_WORK REQUEST_:
Every line below must come back exactly as it stands, with the images omitted.

_DATA SEGMENT_:
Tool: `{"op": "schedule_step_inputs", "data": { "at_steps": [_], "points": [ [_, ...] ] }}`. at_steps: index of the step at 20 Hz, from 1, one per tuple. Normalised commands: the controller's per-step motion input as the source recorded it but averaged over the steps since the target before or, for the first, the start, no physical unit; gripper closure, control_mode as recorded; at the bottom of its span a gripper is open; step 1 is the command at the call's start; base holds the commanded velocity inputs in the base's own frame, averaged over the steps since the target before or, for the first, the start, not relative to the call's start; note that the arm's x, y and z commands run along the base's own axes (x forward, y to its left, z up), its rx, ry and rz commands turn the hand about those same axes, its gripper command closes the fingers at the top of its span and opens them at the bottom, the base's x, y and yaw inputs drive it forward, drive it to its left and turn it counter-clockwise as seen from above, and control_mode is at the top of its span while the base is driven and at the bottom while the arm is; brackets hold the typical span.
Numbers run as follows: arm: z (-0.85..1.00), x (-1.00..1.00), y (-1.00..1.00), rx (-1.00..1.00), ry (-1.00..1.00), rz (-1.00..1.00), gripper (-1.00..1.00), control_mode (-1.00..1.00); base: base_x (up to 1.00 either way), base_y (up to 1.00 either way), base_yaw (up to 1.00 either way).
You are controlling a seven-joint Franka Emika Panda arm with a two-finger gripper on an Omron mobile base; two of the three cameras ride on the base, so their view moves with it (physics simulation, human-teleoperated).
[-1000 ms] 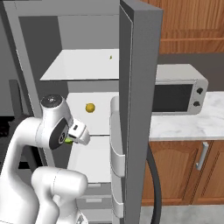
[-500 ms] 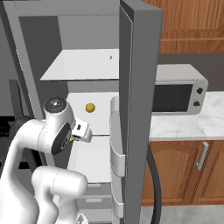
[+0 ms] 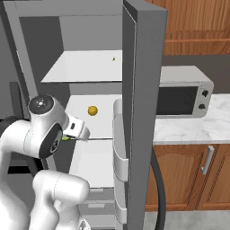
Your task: Place the kiwi in the correct fridge rack based on whether it is a fruit or vegetable. Finally, close the fridge door.
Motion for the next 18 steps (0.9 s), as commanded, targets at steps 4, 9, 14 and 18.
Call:
{"op": "schedule_step_inputs", "data": {
  "at_steps": [4,9,14,18],
  "points": [
    [0.38,0.10,0.12,-0.02,-0.06,-0.15,1.00,-1.00,0.00,0.00,0.00],
    [-0.07,0.63,0.01,0.00,0.01,-0.05,1.00,-1.00,0.00,0.00,0.00],
    [-0.16,0.65,0.00,0.00,0.07,0.00,1.00,-1.00,0.00,0.00,0.00],
    [-0.44,0.44,0.00,0.00,0.00,0.00,1.00,-1.00,0.00,0.00,0.00]
  ]
}}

_RESULT OF THE EXERCISE_:
Tool: `{"op": "schedule_step_inputs", "data": { "at_steps": [_], "points": [ [_, ...] ] }}`. at_steps: index of the step at 20 Hz, from 1, one per tuple. Normalised commands: the controller's per-step motion input as the source recorded it but averaged over the steps since the target before or, for the first, the start, no physical unit; gripper closure, control_mode as recorded; at the bottom of its span a gripper is open; step 1 is the command at the call's start; base holds the commanded velocity inputs in the base's own frame, averaged over the steps since the target before or, for the first, the start, not relative to the call's start; note that the arm's x, y and z commands run along the base's own axes (x forward, y to its left, z up), its rx, ry and rz commands turn the hand about those same axes, its gripper command closes the fingers at the top of its span and opens them at the bottom, the base's x, y and yaw inputs drive it forward, drive it to its left and turn it counter-clockwise as seen from above, and control_mode is at the top of its span while the base is driven and at the bottom while the arm is; brackets hold the typical span.
Numbers run as follows: arm: z (-0.85..1.00), x (-1.00..1.00), y (-1.00..1.00), rx (-1.00..1.00), ry (-1.00..1.00), rz (-1.00..1.00), gripper (-1.00..1.00), control_mode (-1.00..1.00); base: base_x (up to 1.00 either way), base_y (up to 1.00 either way), base_yaw (up to 1.00 either way).
You are controlling a seven-joint Franka Emika Panda arm with a two-finger gripper on an Omron mobile base; two of the three cameras ride on the base, so their view moves with it (physics simulation, human-teleoperated).
[-1000 ms] 
[-500 ms] 
[+0 ms] 
Your task: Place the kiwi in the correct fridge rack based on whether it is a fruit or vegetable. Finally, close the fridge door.
Motion for the next 18 steps (0.9 s), as commanded, targets at steps 4, 9, 14 and 18.
Call:
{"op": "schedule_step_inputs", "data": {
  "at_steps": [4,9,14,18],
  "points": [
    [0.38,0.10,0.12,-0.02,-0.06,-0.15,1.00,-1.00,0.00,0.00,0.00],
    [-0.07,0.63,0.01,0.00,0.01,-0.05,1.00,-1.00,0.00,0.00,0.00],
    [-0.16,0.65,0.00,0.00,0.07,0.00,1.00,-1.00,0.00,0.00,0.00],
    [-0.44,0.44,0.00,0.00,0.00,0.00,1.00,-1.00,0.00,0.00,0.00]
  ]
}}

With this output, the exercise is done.